江左被夸的不好意思,害羞的点了点头,随势便坐了下来。
“嘻嘻,讲的好!”江左一坐下,徐娇就转过头面向他,笑呵呵的夸奖道。
“哈哈…你刚不知道,我小腿都抖的不行,大脑一片空白…”江左坐下来以后,紧张感又上来了。
看着一脸笑呵呵的江左,刘天齐吐出句:“得性!”
会场结束以后,江左没有在八卦的要去找张教授要个签名,这些虚的东西对他来说没有,但好在没有浪费今天一天的时间,还是算有所收获,对经济学又有了进一步的认知。
绿皮火车上,四人坐在一起嬉笑打闹,分享着今日的收获,其中尤以徐娇最为兴奋。
“江左,你下午说的太棒了!”徐娇啃着鸡脚,不吝赞美的道。
“哈哈…也不想想哥是谁。”
被夸奖的人总是有恃无恐,更容易上嘴脸,就像此时的江左嘴巴都快裂到耳朵根了。
“臭屁…呵呵!”刘天齐吃着鸡脚,可不忘打击他。
江左直接忽略了刘天齐,这小子不能给他搭话的机会,不然他那话搂都搂不住。“对了!徐娇,你的通知书到了嘛?专业?”
说到这个,徐娇脸上笑意更甚,点了点头,“我通知书拿到了,专业是法学。嘻嘻…你的也拿到了吧?”
江左点了点头,便没有在开口,而是专心致志的吃起了零食。
见江左这样子,刘天齐不高兴了,瞅着他没好气的问道:“你不问问我?”
“嘿嘿!”江左冷哼了两声,一点不配合他的演出,才不给他装“杯”的机会,就要憋死他。
“切!”刘天齐才不管江左呢,不给自己搭戏,他可以自说自话啊,“我的通知书也收到了,老刘还让你有时间去家里面吃个饭,说要搞个升学宴!我还说麻烦,整些花里胡哨的…”
“什么?”突然江左话音提高了不少,问道:“刘老板最近都在家嘛?”
“不是,江左。你什么个意思?怎么在我这里,我老爸比我面子还大嘛?”刘天齐一脸不满的盯着江左。
江左笑呵呵的道:“嘿嘿…不是!不是,刘大公子,我最近不是找刘叔有事嘛!你那升学宴什么时候办,就在家里面嘛?”
刘天齐一脸傲娇,根本不想说话,更不想理江左,他怎么可能听不出来江左就是对他老爸更感兴趣,不说办升学宴的事情,怕是江左根本不关心他的通知书是否收到了。
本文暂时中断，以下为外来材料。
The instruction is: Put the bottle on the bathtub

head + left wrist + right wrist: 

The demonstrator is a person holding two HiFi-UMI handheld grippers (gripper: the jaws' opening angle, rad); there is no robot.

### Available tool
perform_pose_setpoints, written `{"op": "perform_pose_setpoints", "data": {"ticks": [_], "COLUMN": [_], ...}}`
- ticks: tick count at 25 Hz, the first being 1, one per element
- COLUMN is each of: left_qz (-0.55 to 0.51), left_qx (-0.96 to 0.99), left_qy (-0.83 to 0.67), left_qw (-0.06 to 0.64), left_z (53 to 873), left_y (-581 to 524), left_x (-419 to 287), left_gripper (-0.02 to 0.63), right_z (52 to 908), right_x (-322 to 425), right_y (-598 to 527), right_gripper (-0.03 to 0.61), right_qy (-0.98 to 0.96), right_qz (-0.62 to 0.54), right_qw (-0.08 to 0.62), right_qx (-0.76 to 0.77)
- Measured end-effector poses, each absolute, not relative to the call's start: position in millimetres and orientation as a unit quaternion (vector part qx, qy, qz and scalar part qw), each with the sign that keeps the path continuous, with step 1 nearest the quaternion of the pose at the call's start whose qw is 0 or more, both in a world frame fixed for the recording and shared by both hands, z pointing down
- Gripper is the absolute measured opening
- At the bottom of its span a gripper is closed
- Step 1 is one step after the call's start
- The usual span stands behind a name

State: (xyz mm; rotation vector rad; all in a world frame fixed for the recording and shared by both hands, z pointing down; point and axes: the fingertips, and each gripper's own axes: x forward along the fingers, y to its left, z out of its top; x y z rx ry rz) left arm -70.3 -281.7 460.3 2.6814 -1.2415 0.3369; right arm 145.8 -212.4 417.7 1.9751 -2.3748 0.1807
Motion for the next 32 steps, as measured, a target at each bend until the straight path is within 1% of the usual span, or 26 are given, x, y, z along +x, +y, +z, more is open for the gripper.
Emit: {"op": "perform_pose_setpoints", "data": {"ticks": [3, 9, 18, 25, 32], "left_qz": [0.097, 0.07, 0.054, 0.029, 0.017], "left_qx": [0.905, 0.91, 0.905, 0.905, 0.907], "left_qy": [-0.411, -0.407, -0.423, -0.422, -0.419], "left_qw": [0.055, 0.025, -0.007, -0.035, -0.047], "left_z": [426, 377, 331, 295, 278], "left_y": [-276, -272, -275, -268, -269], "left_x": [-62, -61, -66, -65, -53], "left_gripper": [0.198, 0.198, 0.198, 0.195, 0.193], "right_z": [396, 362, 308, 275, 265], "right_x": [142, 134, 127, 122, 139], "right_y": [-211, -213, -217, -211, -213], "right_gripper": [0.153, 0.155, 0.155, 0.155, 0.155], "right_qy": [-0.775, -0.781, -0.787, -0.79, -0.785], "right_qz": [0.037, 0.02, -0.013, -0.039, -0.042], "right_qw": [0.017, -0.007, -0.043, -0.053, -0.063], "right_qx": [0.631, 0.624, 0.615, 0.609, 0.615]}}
江左拿过一瓶饮料打开,狗腿子式的递给刘天齐,讨好式的说道:“刘公子,依你的能力,依你的本事,依你的帅气,你被录取那不是板上钉钉的事嘛!我不问,就是我对你的肯定,非常相信你的实力啊!”
违心说的话,让江左感到一阵“恶心”,拿起饮料喝了一口,以此来掩饰自己的“不要脸”。
“嘿嘿!我信你个鬼!”刘天齐可没有那么好忽悠,轻蔑的说道:“时间我不知道,回去问过老头子以后给你电话。”
“还有江左,收起你那虚伪的脸,简直让我感到恶心。”
“哈哈哈…好说,好说!”江左更是笑的开心。
看着这两个幼稚小鬼,徐娇笑的更欢乐了。
江淼对这俩的冤家关系,更有些好奇了,但江左没说,她也不想问,反正吧!
不知怎滴,她更有些不喜刘天齐这人,太碎嘴,还可能是因为他特别喜欢和江左唱反调,总之爱屋及乌,她可是始终站在江左这边的。